(Input data begins)

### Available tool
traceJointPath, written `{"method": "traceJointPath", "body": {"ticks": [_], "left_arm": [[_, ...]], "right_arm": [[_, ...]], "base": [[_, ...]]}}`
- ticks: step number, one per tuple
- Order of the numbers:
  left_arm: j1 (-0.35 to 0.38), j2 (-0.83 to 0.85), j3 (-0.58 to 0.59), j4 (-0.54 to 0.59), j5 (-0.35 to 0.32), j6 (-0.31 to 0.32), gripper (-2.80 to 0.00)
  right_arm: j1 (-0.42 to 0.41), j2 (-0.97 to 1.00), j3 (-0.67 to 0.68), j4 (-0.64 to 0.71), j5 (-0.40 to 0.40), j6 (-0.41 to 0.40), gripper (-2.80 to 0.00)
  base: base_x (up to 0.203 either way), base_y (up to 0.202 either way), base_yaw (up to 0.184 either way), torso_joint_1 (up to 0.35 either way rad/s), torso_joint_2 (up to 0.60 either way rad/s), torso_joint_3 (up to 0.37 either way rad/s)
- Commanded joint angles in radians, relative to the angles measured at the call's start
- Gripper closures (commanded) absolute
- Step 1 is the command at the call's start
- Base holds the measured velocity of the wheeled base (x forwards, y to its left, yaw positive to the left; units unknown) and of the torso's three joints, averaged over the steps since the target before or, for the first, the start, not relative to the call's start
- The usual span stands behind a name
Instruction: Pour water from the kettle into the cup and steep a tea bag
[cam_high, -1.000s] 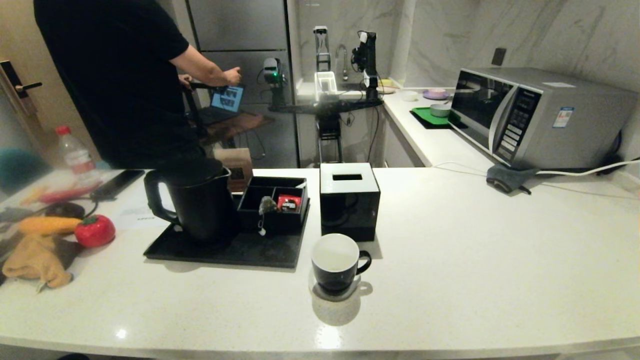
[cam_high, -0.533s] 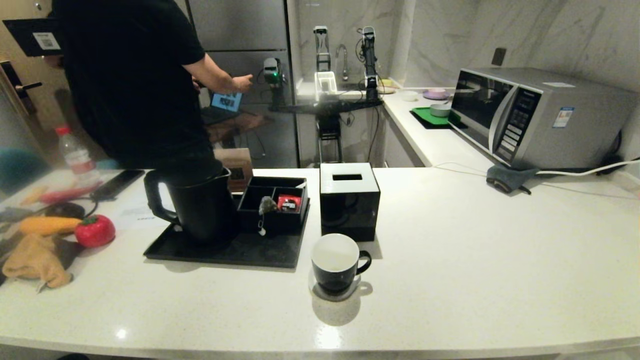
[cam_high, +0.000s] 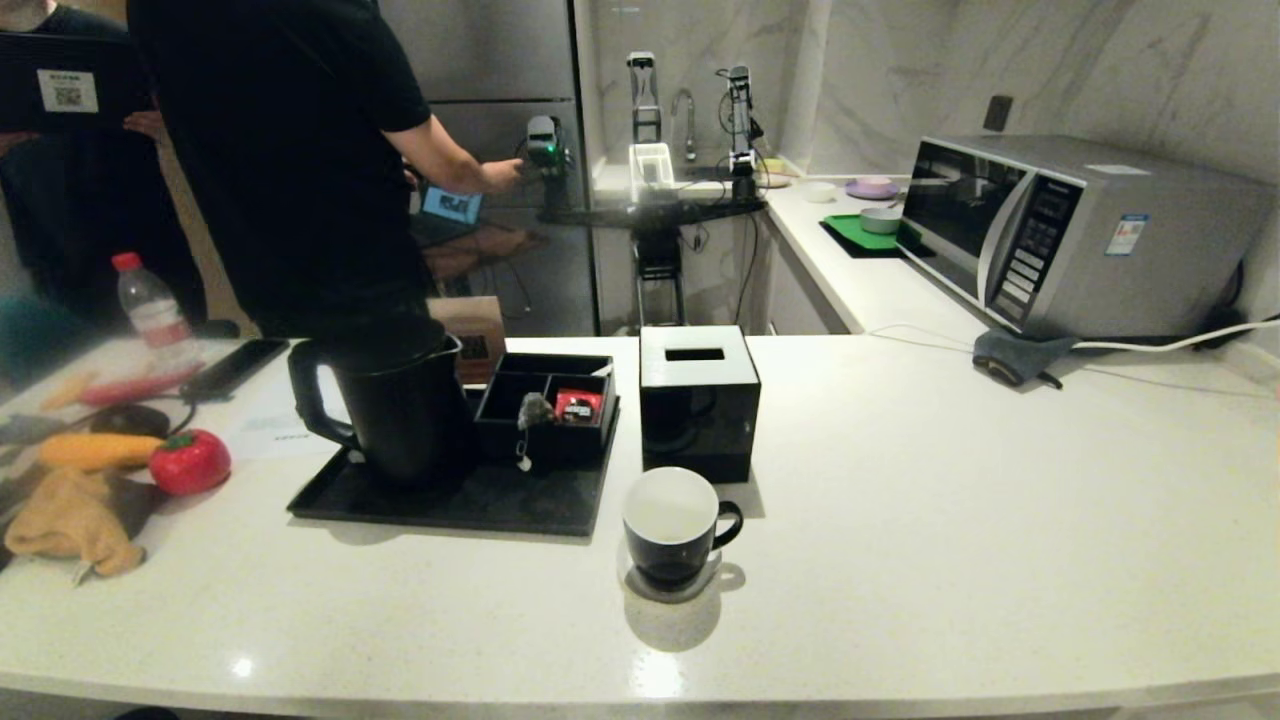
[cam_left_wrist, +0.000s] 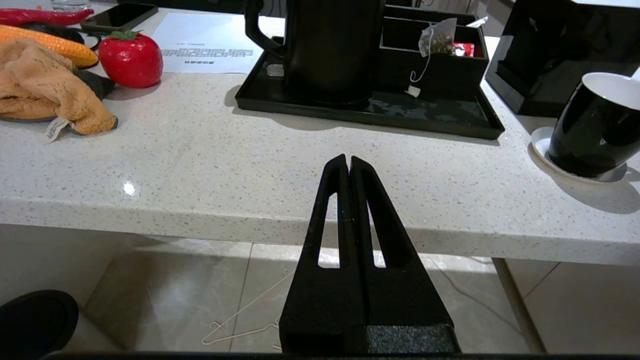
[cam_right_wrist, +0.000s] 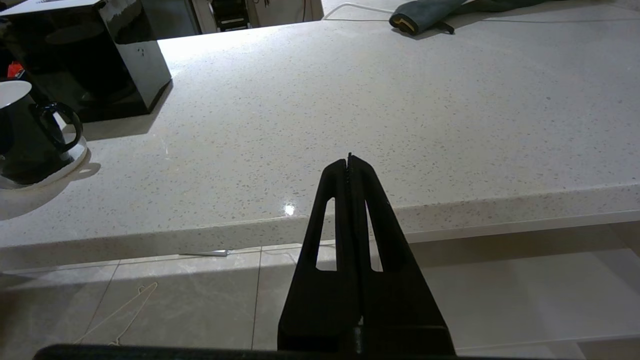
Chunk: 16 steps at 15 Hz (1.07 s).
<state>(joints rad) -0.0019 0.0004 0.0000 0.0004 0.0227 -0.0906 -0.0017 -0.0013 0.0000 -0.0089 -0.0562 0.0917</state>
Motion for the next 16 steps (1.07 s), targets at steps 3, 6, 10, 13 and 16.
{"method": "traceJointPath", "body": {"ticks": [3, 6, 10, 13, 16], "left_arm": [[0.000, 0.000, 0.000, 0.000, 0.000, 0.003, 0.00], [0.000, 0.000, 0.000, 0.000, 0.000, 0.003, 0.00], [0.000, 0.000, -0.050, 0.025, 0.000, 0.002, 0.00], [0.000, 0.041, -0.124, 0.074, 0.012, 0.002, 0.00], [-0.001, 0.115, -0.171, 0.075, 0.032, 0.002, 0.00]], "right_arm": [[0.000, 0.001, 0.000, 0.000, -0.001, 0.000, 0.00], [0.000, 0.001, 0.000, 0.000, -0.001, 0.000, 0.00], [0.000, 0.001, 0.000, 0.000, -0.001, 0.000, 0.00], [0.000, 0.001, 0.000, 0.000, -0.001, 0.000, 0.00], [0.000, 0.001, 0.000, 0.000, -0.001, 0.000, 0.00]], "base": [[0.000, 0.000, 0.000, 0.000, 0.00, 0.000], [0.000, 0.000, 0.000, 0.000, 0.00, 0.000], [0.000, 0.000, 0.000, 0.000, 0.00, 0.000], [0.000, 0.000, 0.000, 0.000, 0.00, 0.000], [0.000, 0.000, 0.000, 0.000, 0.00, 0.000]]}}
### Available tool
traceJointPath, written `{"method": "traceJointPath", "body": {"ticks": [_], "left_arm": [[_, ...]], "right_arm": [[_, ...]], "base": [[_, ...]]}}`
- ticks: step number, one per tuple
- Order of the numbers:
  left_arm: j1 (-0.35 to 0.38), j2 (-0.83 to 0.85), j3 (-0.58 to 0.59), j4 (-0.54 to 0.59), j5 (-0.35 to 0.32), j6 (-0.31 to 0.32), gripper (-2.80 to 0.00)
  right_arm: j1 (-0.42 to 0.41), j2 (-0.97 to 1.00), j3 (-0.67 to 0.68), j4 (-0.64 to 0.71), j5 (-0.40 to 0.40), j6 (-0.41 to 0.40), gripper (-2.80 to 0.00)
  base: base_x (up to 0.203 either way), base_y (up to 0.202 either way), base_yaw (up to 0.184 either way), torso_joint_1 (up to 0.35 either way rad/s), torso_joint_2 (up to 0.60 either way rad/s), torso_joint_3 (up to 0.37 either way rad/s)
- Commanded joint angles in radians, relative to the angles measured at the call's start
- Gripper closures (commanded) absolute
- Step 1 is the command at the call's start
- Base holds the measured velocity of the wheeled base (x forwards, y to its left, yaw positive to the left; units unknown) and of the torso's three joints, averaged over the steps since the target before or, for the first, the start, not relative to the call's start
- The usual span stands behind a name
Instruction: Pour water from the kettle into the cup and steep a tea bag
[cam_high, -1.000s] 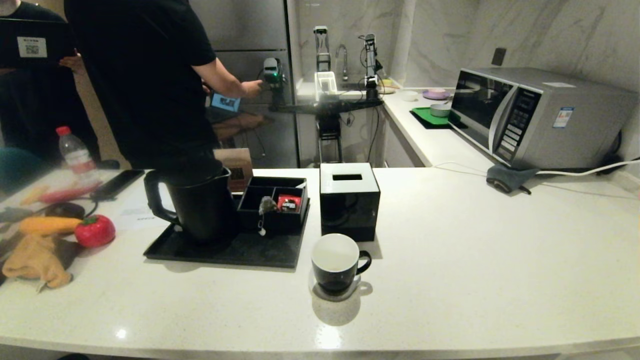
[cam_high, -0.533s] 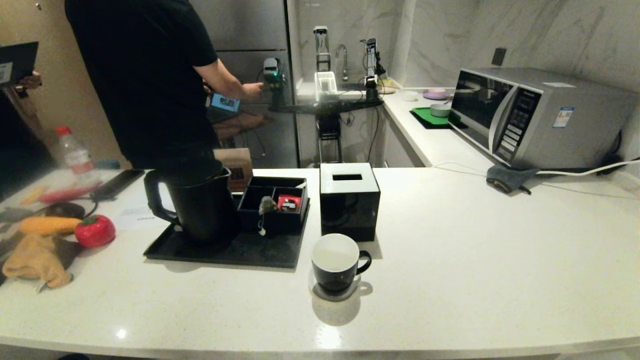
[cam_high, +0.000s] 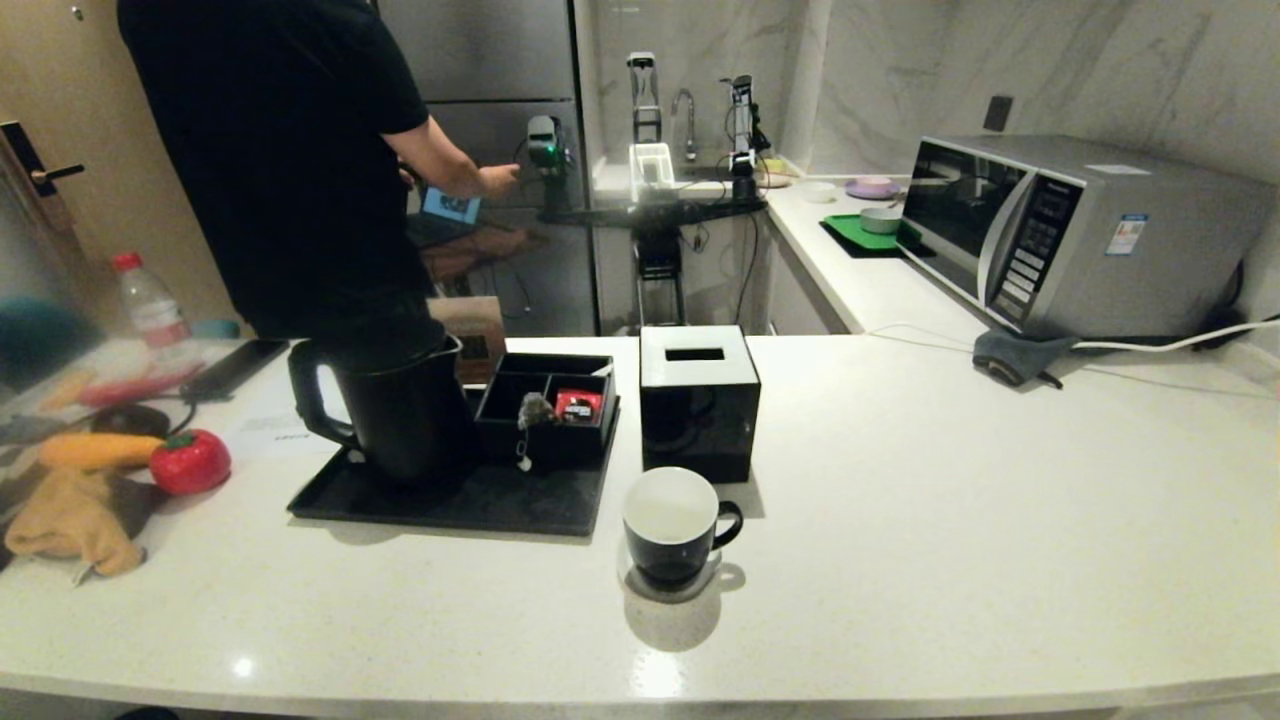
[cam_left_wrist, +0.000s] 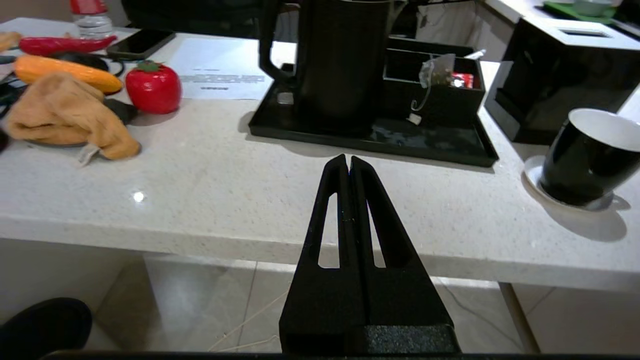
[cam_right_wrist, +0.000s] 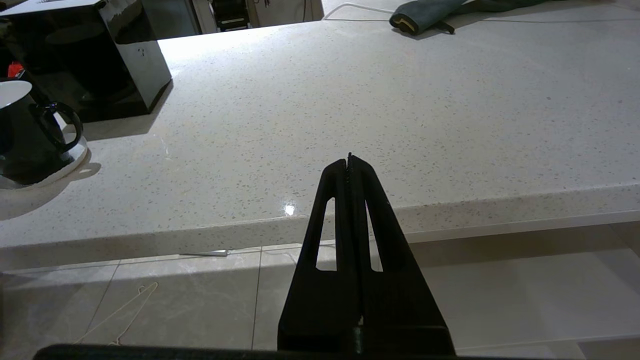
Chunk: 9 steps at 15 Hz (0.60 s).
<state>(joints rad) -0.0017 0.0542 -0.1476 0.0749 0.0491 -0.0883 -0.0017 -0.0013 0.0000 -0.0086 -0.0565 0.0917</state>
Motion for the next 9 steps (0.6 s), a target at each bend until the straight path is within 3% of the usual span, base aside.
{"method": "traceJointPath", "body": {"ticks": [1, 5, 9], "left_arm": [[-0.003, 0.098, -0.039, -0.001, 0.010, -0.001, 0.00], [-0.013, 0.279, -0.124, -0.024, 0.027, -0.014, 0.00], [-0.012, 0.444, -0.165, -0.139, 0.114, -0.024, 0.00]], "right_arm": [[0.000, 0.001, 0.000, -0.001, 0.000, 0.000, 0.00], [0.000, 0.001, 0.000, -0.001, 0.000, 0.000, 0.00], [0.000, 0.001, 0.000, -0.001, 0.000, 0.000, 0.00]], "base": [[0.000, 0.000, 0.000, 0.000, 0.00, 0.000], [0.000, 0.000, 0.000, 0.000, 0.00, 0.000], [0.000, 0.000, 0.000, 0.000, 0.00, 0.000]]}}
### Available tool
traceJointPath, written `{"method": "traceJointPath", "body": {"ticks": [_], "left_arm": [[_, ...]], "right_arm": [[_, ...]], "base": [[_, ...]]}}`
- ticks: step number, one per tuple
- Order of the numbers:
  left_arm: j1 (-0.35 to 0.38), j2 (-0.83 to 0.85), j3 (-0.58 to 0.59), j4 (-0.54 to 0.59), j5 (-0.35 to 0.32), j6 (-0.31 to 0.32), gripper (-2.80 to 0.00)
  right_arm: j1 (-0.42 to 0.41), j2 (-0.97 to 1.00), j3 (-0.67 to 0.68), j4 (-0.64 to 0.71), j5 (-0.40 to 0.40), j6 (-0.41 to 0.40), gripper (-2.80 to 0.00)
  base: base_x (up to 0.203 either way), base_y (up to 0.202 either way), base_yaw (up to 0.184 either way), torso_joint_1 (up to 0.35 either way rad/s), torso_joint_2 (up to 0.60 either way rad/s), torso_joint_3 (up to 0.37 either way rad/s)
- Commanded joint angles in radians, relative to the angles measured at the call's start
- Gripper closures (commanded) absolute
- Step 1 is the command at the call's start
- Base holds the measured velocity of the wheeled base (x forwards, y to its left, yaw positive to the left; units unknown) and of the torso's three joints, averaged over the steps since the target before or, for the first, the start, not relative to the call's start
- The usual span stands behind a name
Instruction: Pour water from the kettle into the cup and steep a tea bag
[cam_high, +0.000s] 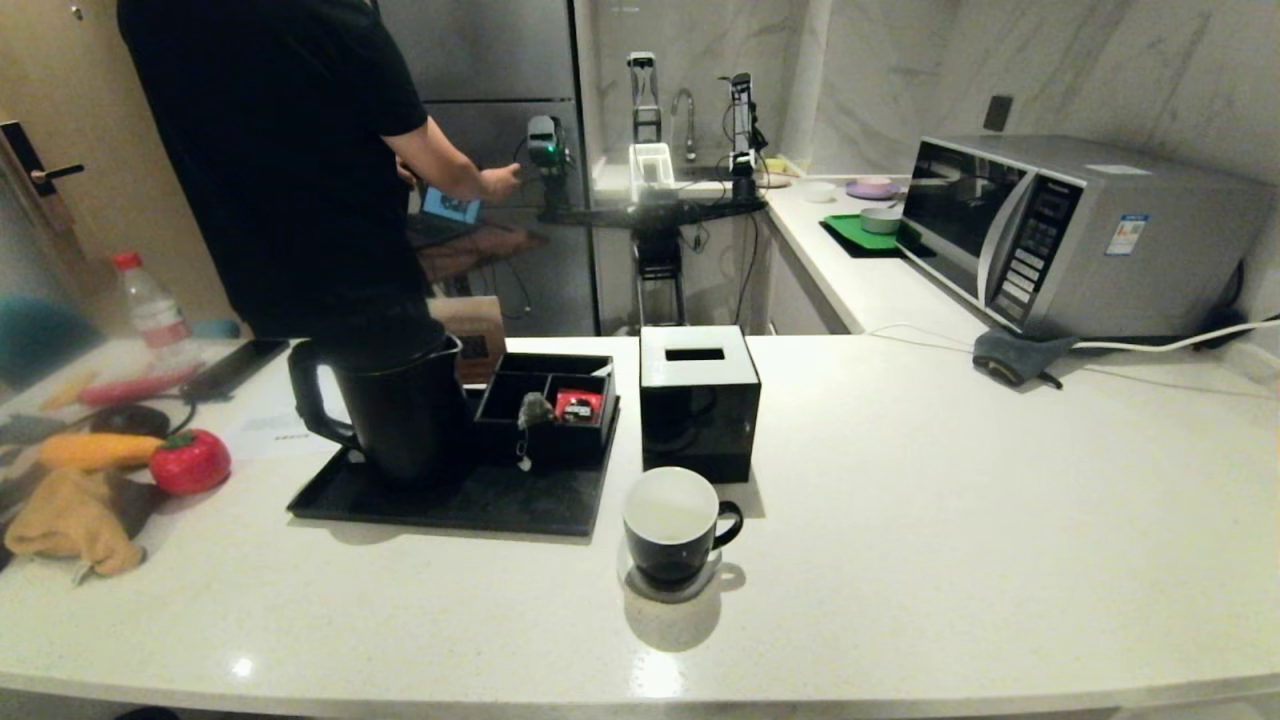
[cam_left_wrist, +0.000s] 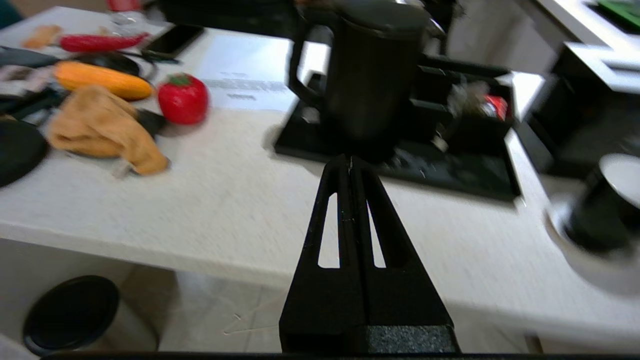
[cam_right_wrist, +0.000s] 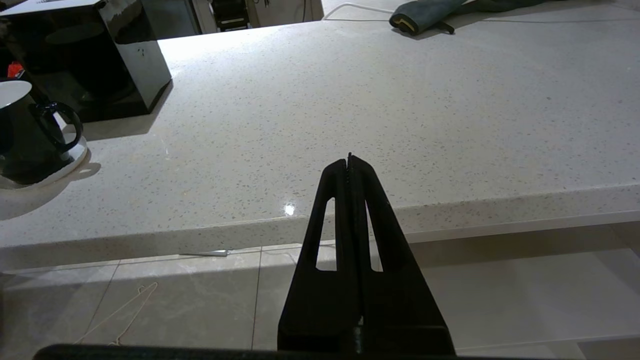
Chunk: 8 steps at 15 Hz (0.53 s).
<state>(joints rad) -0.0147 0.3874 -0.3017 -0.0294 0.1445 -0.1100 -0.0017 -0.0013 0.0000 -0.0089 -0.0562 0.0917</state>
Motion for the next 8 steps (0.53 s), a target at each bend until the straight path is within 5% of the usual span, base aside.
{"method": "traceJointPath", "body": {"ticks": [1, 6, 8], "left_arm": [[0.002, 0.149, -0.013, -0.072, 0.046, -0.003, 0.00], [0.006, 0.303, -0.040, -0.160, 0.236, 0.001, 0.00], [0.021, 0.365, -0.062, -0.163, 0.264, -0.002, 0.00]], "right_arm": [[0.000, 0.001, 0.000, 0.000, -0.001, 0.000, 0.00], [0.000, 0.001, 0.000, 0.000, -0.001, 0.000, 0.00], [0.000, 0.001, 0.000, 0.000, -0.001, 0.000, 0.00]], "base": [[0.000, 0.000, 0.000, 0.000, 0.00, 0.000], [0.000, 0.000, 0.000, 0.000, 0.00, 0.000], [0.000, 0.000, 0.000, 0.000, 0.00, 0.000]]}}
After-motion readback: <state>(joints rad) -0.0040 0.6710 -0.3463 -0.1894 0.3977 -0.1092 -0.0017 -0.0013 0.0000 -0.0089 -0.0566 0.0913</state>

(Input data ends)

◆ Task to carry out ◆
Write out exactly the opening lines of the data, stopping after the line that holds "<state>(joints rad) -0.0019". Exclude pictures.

◆ Exercise response ◆
### Available tool
traceJointPath, written `{"method": "traceJointPath", "body": {"ticks": [_], "left_arm": [[_, ...]], "right_arm": [[_, ...]], "base": [[_, ...]]}}`
- ticks: step number, one per tuple
- Order of the numbers:
  left_arm: j1 (-0.35 to 0.38), j2 (-0.83 to 0.85), j3 (-0.58 to 0.59), j4 (-0.54 to 0.59), j5 (-0.35 to 0.32), j6 (-0.31 to 0.32), gripper (-2.80 to 0.00)
  right_arm: j1 (-0.42 to 0.41), j2 (-0.97 to 1.00), j3 (-0.67 to 0.68), j4 (-0.64 to 0.71), j5 (-0.40 to 0.40), j6 (-0.41 to 0.40), gripper (-2.80 to 0.00)
  base: base_x (up to 0.203 either way), base_y (up to 0.202 either way), base_yaw (up to 0.184 either way), torso_joint_1 (up to 0.35 either way rad/s), torso_joint_2 (up to 0.60 either way rad/s), torso_joint_3 (up to 0.37 either way rad/s)
- Commanded joint angles in radians, relative to the angles measured at the call's start
- Gripper closures (commanded) absolute
- Step 1 is the command at the call's start
- Base holds the measured velocity of the wheeled base (x forwards, y to its left, yaw positive to the left; units unknown) and of the torso's three joints, averaged over the steps since the target before or, for the first, the start, not relative to the call's start
- The usual span stands behind a name
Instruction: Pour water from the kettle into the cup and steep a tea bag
[cam_high, -1.000s] 
[cam_high, -0.533s] 
[cam_high, +0.000s] 
[cam_left_wrist, +0.000s] 
[cam_right_wrist, +0.000s] 
Chunk: 16 steps at 15 Hz (1.07 s).
<state>(joints rad) -0.0019 0.0004 0.0000 0.0004 0.0227 -0.0906 -0.0017 -0.0013 0.0000 -0.0089 -0.0562 0.0917</state>

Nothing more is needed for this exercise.